- Icelandair will not buy its budget competitor WOW air, the airline announced Thursday, giving no additional details.
- A purchase agreement was originally signed on November 5 by both companies.
- Shares of Icelandair plunged 10% after the news was announced. Follow its stock price in real-time here.
Icelandair said on Thursday it had scrapped its all-share deal to buy WOW air that had aimed to create a stronger international competitor.
Shares in Icelandair tumbled 10 percent on the news, putting the stock on track for its worst day since August 2018.
"The planned acquisition of Icelandair Group of WOW air will not go through," Bogi Nils Bogason, interim president and chief executive of Icelandair Group, said in a statement.

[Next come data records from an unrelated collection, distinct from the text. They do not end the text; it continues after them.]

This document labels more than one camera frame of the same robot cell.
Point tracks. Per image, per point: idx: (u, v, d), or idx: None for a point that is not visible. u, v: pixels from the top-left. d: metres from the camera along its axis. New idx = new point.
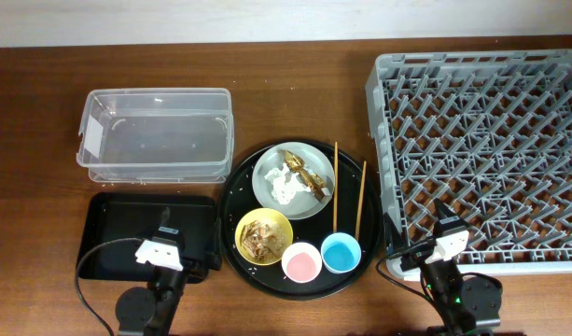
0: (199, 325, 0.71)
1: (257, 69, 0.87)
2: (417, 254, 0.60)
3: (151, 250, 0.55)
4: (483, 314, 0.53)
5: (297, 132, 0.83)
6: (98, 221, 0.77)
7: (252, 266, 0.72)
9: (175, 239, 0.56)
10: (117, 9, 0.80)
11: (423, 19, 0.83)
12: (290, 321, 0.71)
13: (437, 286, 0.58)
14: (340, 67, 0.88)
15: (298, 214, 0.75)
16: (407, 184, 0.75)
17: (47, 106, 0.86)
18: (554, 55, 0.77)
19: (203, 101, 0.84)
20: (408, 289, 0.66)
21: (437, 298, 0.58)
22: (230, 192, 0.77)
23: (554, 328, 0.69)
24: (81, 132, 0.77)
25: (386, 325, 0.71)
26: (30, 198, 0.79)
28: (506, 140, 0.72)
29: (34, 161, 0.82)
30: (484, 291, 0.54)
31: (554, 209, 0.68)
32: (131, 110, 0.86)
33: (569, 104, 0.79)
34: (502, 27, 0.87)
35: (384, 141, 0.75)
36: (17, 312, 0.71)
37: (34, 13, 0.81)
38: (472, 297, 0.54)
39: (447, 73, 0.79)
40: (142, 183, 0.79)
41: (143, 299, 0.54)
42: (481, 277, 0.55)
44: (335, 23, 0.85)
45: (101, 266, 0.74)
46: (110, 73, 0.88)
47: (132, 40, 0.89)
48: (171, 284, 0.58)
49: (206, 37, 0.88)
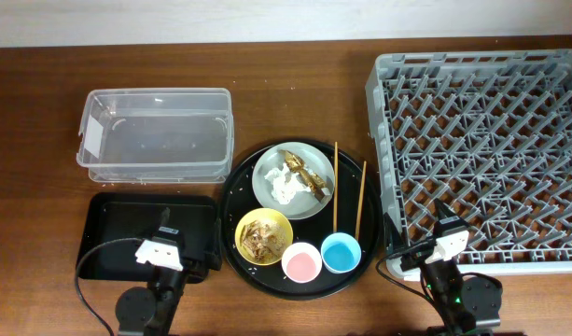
0: (198, 325, 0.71)
1: (257, 70, 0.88)
2: (417, 254, 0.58)
3: (150, 249, 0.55)
4: (482, 314, 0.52)
5: (297, 132, 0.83)
6: (98, 221, 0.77)
7: (252, 266, 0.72)
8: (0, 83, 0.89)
9: (175, 240, 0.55)
10: (118, 10, 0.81)
11: (422, 19, 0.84)
12: (289, 321, 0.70)
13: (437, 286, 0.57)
14: (339, 67, 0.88)
15: (298, 214, 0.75)
16: (407, 184, 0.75)
17: (48, 107, 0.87)
18: (555, 55, 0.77)
19: (203, 101, 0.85)
20: (407, 289, 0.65)
21: (437, 298, 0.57)
22: (230, 192, 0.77)
23: (555, 329, 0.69)
24: (81, 132, 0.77)
25: (386, 325, 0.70)
26: (30, 197, 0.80)
28: (506, 140, 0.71)
29: (35, 161, 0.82)
30: (483, 291, 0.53)
31: (554, 208, 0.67)
32: (131, 110, 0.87)
33: (569, 104, 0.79)
34: (502, 27, 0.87)
35: (384, 141, 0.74)
36: (17, 311, 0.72)
37: (35, 13, 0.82)
38: (472, 297, 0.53)
39: (447, 73, 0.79)
40: (142, 182, 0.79)
41: (143, 299, 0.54)
42: (481, 276, 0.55)
44: (335, 23, 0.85)
45: (100, 266, 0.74)
46: (111, 73, 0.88)
47: (133, 41, 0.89)
48: (171, 284, 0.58)
49: (207, 37, 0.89)
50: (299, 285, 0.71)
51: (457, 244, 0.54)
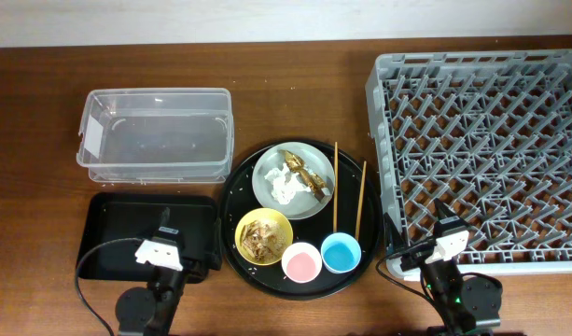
0: (198, 325, 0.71)
1: (257, 70, 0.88)
2: (417, 253, 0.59)
3: (150, 249, 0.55)
4: (482, 314, 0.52)
5: (296, 132, 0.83)
6: (98, 221, 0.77)
7: (252, 266, 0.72)
8: (0, 84, 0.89)
9: (175, 240, 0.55)
10: (117, 10, 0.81)
11: (422, 19, 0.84)
12: (290, 321, 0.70)
13: (437, 286, 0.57)
14: (339, 67, 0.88)
15: (298, 214, 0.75)
16: (407, 184, 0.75)
17: (48, 107, 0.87)
18: (554, 55, 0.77)
19: (203, 101, 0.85)
20: (408, 289, 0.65)
21: (437, 298, 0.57)
22: (230, 192, 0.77)
23: (556, 329, 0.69)
24: (81, 132, 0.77)
25: (386, 325, 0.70)
26: (30, 198, 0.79)
28: (506, 140, 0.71)
29: (35, 162, 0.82)
30: (484, 291, 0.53)
31: (554, 208, 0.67)
32: (131, 110, 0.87)
33: (569, 104, 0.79)
34: (501, 27, 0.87)
35: (384, 141, 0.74)
36: (16, 311, 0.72)
37: (35, 14, 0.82)
38: (471, 297, 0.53)
39: (447, 73, 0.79)
40: (142, 183, 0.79)
41: (143, 299, 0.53)
42: (480, 276, 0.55)
44: (335, 23, 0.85)
45: (100, 266, 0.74)
46: (111, 73, 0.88)
47: (133, 41, 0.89)
48: (171, 284, 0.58)
49: (207, 37, 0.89)
50: (299, 285, 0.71)
51: (457, 244, 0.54)
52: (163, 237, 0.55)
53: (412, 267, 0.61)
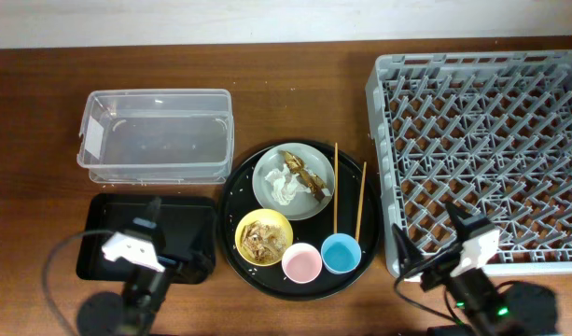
0: (198, 326, 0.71)
1: (258, 70, 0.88)
2: (440, 266, 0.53)
3: (124, 245, 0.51)
4: (539, 325, 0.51)
5: (297, 132, 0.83)
6: (99, 222, 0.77)
7: (252, 266, 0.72)
8: (0, 85, 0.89)
9: (151, 234, 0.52)
10: (118, 11, 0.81)
11: (422, 20, 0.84)
12: (290, 322, 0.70)
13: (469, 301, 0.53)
14: (339, 68, 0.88)
15: (298, 214, 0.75)
16: (407, 184, 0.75)
17: (48, 108, 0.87)
18: (554, 55, 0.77)
19: (203, 102, 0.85)
20: (434, 312, 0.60)
21: (472, 319, 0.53)
22: (230, 193, 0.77)
23: None
24: (81, 132, 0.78)
25: (386, 326, 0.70)
26: (30, 198, 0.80)
28: (506, 141, 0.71)
29: (35, 162, 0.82)
30: (538, 300, 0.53)
31: (554, 209, 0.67)
32: (132, 111, 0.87)
33: (569, 105, 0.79)
34: (502, 28, 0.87)
35: (384, 142, 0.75)
36: (17, 313, 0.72)
37: (36, 14, 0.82)
38: (527, 306, 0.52)
39: (447, 74, 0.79)
40: (142, 183, 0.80)
41: (109, 306, 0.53)
42: (528, 284, 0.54)
44: (335, 24, 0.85)
45: (101, 266, 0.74)
46: (111, 74, 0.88)
47: (133, 42, 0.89)
48: (150, 288, 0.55)
49: (207, 38, 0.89)
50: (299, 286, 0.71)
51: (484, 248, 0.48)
52: (142, 231, 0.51)
53: (434, 282, 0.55)

Icelandair had announced on Nov. 5 that it had agreed to buy its Icelandic rival and had said conditions for the merger would need to be met by Friday, when its board was expected to recommend the merger to shareholders.
Icelandair, which did not give details about the conditions, said it had canceled the plan because those terms were unlikely to be met by Friday's deadline.
Skúli Mogensen, the CEO of WOW air which has been reducing the size of its fleet, said: "It was clear at the outset that it was an ambitious task to complete all the conditions of the share purchase agreement in this short period."
Both Icelandic airlines use Iceland's Keflavik Airport as their main hub between Europe and North America. Together they have a combined 3.8 percent share of the transatlantic market.
Icelandair has lowered its guidance for earnings before interest, tax, depreciation and amortization (EBITDA) twice in 2018.